La scuola italiana, da sempre fondata sul dogmatismo, ha visto annullate le proprie spinte verso un insegnamento diverso, riducendosi alla trasmissione di competenze inutili, perché si dimenticano il giorno dopo l’interrogazione, e che non insegnano a capire, ad analizzare, a criticare, a soppesare, a riassumere.
Era il 1974, quando Sergio Endrigo, ispirandosi a Gianni Rodari, incise su un disco questo prologo illuminante: Napoleone Bonaparte nacque ad Ajaccio il 15 agosto del 1769. Il 22 ottobre del 1784 lasciò la scuola militare di Briennes con il grado di cadetto. Nel settembre del 1785 fu promosso sottotenente. Nel 1793 fu promosso generale, nel 1799 promosso primo console, nel 1804 si promosse imperatore. Nel 1805 si promosse re d’Italia. E chi non ricorderà tutte queste date, sarà bocciato!
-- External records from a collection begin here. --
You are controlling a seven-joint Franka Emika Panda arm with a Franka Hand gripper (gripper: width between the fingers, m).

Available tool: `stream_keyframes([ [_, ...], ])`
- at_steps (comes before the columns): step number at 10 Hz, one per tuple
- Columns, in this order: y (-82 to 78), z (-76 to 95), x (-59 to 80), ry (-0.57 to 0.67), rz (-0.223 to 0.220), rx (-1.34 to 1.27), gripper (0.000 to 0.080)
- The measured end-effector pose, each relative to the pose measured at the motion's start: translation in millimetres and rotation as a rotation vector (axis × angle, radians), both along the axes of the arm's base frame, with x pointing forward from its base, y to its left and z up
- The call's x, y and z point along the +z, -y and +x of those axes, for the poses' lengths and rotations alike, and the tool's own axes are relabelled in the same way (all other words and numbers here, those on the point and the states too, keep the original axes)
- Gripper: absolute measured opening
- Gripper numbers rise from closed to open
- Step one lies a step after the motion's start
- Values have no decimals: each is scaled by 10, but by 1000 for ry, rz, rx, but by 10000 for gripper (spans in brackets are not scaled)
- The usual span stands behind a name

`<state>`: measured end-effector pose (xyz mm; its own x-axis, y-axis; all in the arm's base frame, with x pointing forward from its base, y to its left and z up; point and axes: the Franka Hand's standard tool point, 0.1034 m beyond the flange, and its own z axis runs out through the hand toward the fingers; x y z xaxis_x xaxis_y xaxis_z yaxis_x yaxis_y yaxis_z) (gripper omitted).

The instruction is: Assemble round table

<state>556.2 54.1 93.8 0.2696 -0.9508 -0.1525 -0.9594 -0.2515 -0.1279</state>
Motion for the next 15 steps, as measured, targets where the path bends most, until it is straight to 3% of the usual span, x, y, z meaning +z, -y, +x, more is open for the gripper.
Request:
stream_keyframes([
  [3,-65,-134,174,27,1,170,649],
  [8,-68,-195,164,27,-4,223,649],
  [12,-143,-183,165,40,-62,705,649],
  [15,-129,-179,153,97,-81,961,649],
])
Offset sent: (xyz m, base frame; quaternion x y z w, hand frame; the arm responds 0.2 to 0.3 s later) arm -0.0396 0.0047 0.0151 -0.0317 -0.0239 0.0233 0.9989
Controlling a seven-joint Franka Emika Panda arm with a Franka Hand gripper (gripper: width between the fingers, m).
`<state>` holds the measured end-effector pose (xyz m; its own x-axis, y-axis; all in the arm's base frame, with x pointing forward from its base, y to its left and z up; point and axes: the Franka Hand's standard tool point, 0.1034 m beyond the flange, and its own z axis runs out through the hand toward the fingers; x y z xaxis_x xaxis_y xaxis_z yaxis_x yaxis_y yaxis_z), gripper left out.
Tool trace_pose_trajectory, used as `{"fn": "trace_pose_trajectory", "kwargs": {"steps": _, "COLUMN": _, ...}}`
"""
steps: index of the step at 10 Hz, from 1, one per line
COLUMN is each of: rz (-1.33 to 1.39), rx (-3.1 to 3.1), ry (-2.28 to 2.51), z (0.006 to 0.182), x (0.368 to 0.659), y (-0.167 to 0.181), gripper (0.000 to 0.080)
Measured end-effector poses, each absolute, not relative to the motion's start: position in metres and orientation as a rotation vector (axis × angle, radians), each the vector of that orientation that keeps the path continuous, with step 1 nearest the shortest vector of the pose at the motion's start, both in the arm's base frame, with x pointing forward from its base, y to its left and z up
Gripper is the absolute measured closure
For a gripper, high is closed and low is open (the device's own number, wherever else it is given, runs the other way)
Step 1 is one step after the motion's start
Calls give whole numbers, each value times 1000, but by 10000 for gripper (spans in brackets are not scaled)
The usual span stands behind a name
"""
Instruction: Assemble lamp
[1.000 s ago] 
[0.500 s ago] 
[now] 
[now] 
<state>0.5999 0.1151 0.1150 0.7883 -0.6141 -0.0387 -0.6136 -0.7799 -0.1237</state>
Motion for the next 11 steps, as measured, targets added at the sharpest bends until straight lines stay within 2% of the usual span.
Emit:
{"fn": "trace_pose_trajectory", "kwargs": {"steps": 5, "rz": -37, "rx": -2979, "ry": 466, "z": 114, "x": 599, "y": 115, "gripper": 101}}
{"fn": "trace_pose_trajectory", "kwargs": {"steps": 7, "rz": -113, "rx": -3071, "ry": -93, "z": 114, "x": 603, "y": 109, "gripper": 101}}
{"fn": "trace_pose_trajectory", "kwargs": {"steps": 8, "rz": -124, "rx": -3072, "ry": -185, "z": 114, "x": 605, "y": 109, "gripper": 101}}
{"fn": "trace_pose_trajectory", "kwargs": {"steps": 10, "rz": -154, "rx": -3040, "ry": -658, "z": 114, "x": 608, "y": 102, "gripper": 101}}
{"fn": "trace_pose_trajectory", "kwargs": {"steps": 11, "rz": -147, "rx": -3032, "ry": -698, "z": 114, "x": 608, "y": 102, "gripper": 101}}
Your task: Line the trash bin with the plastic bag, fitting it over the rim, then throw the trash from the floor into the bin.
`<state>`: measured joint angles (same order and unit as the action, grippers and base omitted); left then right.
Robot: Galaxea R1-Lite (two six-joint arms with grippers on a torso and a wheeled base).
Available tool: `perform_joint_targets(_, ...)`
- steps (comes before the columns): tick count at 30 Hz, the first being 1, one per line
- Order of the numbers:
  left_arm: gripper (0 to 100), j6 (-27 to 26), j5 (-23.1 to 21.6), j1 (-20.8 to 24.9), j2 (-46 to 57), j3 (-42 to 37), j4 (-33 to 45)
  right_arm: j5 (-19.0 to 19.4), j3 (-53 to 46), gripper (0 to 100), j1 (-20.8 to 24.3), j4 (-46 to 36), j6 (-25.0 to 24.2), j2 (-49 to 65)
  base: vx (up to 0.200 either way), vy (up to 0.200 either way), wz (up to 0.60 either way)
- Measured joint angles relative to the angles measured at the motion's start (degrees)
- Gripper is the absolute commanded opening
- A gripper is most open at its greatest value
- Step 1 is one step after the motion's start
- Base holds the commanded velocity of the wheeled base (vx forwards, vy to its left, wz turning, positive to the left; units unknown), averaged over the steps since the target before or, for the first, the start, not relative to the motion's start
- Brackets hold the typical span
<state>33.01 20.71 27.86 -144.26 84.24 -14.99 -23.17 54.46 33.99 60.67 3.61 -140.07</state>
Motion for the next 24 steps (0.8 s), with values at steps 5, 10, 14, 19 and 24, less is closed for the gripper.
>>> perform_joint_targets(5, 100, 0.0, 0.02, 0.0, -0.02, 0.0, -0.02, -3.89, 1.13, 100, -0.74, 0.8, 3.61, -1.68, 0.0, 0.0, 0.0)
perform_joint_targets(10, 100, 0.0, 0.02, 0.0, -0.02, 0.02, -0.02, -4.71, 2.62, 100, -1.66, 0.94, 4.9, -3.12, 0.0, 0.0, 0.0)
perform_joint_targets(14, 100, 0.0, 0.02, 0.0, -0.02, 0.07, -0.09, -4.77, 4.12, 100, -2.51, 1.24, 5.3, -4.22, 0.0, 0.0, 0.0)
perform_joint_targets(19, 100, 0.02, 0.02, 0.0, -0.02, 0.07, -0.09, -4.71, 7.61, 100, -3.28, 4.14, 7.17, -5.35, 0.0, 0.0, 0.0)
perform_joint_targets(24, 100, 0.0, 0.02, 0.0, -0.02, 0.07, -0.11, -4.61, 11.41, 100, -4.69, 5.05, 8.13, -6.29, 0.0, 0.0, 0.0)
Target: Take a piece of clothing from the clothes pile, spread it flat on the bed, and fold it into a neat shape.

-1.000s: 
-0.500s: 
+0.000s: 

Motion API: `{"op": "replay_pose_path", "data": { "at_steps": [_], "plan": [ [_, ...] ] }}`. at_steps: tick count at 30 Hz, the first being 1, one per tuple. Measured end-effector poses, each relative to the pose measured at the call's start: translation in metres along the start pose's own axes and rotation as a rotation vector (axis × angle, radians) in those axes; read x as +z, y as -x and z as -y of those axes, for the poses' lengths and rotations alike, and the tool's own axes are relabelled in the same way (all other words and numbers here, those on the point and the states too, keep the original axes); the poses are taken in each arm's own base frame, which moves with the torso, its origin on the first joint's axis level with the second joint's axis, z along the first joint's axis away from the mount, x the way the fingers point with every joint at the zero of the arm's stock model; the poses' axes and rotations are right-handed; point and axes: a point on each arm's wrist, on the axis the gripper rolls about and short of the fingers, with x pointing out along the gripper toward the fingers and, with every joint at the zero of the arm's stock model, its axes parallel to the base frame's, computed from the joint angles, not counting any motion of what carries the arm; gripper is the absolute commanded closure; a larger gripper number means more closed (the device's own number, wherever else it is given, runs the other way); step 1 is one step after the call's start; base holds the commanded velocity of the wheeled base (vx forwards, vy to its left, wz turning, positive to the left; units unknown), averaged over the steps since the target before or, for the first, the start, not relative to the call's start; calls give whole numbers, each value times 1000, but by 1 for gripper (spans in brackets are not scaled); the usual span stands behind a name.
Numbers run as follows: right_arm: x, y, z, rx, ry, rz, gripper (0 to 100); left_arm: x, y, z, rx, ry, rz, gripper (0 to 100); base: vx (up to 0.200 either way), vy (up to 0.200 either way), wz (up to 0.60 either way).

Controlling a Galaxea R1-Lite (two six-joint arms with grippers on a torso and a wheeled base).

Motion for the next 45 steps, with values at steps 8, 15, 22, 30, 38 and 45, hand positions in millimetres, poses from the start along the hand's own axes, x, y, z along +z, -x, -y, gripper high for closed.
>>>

Dal 1974 le cose, se possibile, sono generalmente peggiorate.
I parametri Invalsi – lo strumento Europeo per la valutazione delle competenze – sono diventati in fretta praticamente l’unica cosa che la scuola si preoccupa di insegnare, riducendo la lungimiranza dell’insegnamento alla verifica in programma, all’esame di fine anno.
Ma cosa rimane fuori da una scuola sdraiata sui parametri Invalsi (per i quali, in ogni caso, non brilliamo, come competenza, in particolar modo nel Sud Italia)?
Rimangono fuori proprio le competenze che fanno di una persona un cittadino attivo, e non un analfabeta funzionale: la capacità di scegliere un libro interessante, e di immergersi nella lettura, la scelta di comprare un quotidiano, la capacità di valutare le proposte economiche e politiche nella loro (grandissima) complessità.

Per rispondere all’allarme dell’OCSE questo paese deve ribaltare il concetto stesso di competenza.
Una scuola dogmatica è una scuola che respinge, e che insegna senza insegnare.
Una scuola che costruisce e valorizza le competenze, invece, è una scuola capace di accogliere, e di insegnare gli strumenti di comprensione del mondo.
Un analfabeta può anche imparare a memoria che Napoleone Bonaparte nacque ad Ajaccio il 15 agosto del 1769, e che nel 1805 si promosse re d’Italia, ma non per questo avrà gli strumenti per accogliere ed analizzare la complessità della società in cui vive.
E anche lui, come i ragazzi che spesso la nostra scuola respinge – quelli che non vengono messi in grado neanche imparare le date a memoria – rischia di entrare a far parte di quel folto gruppo per i quali la guerra in Ucraina è un problema solo se aumenta la bolletta del gas.